Google Cloud - Community

5 min readAug 2, 2024

Revolutionizing Accessibility through Real-Time Sensory Perception and Seamless Interaction

Introduction

In today’s fast-paced world, accessibility is crucial for ensuring inclusivity and independence for everyone. For visually impaired individuals, navigating daily life can present significant challenges. Introducing Shrote, an innovative assistive eyewear device designed to bridge the gap and enhance the lives of visually impaired individuals. By leveraging cutting-edge AI technology and advanced sensors, Shrote offers real-time sensory perception and seamless interaction with the environment.

Project Overview

Name of the Model: Shrote

Brief Description: Shrote is an assistive eyewear prototype designed to empower visually impaired individuals. It integrates an AI-powered virtual assistant with advanced sensors, offering real-time sensory perception and seamless interaction with the environment. The device captures live video through a camera, processes voice commands, and provides instant audio feedback, enhancing accessibility for users.
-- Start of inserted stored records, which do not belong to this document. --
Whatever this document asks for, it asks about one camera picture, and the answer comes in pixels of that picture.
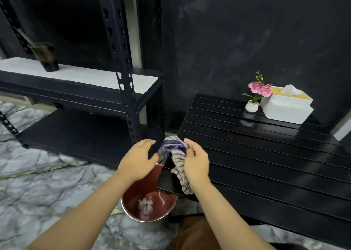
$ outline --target hand
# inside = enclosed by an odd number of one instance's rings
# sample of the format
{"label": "hand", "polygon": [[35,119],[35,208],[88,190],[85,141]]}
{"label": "hand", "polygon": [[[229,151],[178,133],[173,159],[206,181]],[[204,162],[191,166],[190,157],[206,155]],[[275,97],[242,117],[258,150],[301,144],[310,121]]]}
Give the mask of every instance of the hand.
{"label": "hand", "polygon": [[207,153],[199,144],[187,138],[184,139],[184,142],[190,146],[186,150],[186,159],[184,161],[184,171],[190,185],[209,182],[208,167],[210,166],[210,161]]}
{"label": "hand", "polygon": [[157,153],[151,159],[147,159],[149,149],[155,143],[155,140],[145,139],[132,146],[122,158],[117,172],[125,175],[132,182],[144,178],[155,167],[159,159]]}

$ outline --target brown fabric
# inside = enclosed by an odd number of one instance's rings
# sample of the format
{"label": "brown fabric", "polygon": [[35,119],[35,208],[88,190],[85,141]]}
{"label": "brown fabric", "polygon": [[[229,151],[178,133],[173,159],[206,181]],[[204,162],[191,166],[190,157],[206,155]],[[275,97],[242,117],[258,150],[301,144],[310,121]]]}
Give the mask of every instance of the brown fabric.
{"label": "brown fabric", "polygon": [[182,221],[178,236],[173,239],[166,250],[220,250],[205,217],[188,217]]}

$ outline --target pink orchid
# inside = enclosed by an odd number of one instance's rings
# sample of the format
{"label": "pink orchid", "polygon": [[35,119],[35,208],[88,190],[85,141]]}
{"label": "pink orchid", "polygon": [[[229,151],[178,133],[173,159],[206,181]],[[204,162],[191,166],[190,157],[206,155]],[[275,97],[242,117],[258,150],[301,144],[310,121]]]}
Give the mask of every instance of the pink orchid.
{"label": "pink orchid", "polygon": [[261,95],[261,88],[264,86],[264,83],[252,82],[248,84],[248,87],[251,88],[251,92],[254,94]]}
{"label": "pink orchid", "polygon": [[271,86],[273,84],[266,84],[265,86],[261,86],[259,94],[261,94],[264,97],[270,97],[273,94],[273,91],[271,90]]}

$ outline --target forearm
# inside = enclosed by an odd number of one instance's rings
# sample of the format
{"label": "forearm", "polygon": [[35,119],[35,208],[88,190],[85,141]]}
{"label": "forearm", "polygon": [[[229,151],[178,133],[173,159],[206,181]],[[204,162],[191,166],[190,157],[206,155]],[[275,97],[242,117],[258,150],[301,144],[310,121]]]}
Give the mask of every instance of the forearm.
{"label": "forearm", "polygon": [[26,249],[91,249],[118,200],[131,184],[128,177],[116,172],[98,190],[46,230]]}
{"label": "forearm", "polygon": [[222,250],[274,250],[240,217],[210,183],[191,186]]}

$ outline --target left hand
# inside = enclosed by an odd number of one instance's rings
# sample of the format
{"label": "left hand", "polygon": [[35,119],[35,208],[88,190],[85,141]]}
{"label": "left hand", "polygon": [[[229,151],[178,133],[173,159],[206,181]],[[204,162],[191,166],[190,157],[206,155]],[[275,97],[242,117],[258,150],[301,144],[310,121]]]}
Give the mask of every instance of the left hand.
{"label": "left hand", "polygon": [[155,140],[145,139],[132,146],[121,160],[117,172],[127,176],[132,182],[144,178],[155,167],[159,159],[157,153],[151,159],[147,159],[149,149],[155,143]]}

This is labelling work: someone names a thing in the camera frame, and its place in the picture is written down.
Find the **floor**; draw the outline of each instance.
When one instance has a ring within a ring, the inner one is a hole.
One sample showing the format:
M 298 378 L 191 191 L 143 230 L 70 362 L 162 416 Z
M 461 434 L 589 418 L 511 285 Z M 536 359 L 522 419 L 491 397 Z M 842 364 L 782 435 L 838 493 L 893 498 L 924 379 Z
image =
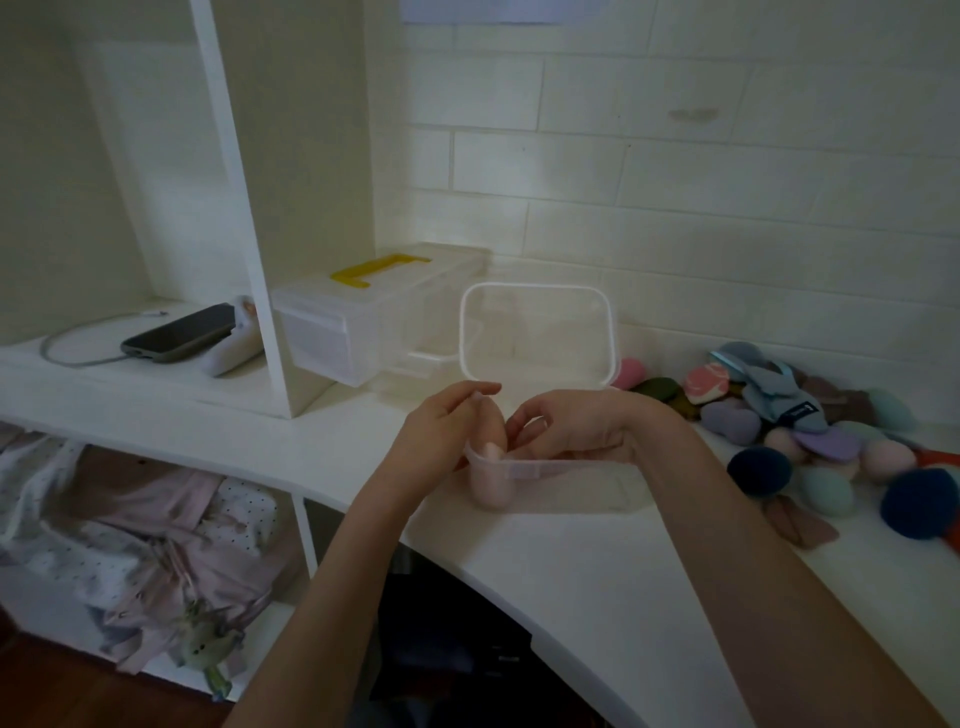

Innovative Component: The innovative component of Shrote lies in its integration of AI algorithms with live video capture and multiple sensors. This combination enables real-time environmental perception, facial recognition, object identification, and seamless communication through voice commands, offering a comprehensive solution for the visually impaired.

Problem Being Solved: Shrote addresses the challenge faced by visually impaired individuals in interacting with their surroundings independently. It solves the problem of limited accessibility and communication barriers by providing real-time information about the environment. The device empowers users to navigate, identify objects, read printed materials, recognize faces, and connect with others, fostering independence, confidence, and inclusivity for the visually impaired community.

Technical Implementation

Hardware Components:

High-definition camera for live video capture
Microphone for voice command input
Speakers for audio feedback
Lightweight, ergonomic eyewear frame

Software Components:

AI algorithms for real-time video processing
Speech recognition and natural language processing for voice commands
Machine learning models for facial recognition and object identification
API integration for additional functionalities (e.g., OCR for reading printed materials)

Key Features:

Real-Time Environmental Perception: Provides instant information about the surroundings.
Facial Recognition: Identifies and names known individuals.
Object Identification: Recognizes and describes objects in the environment.
Voice Commands: Allows users to interact with the device through simple voice commands.
Audio Feedback: Delivers immediate audio responses to user queries and environmental observations.

Current Implementation

Audio Transcription Using Google Speech-to-Text

Using the Google Speech-to-Text API, Shrote can transcribe audio commands into text for further processing.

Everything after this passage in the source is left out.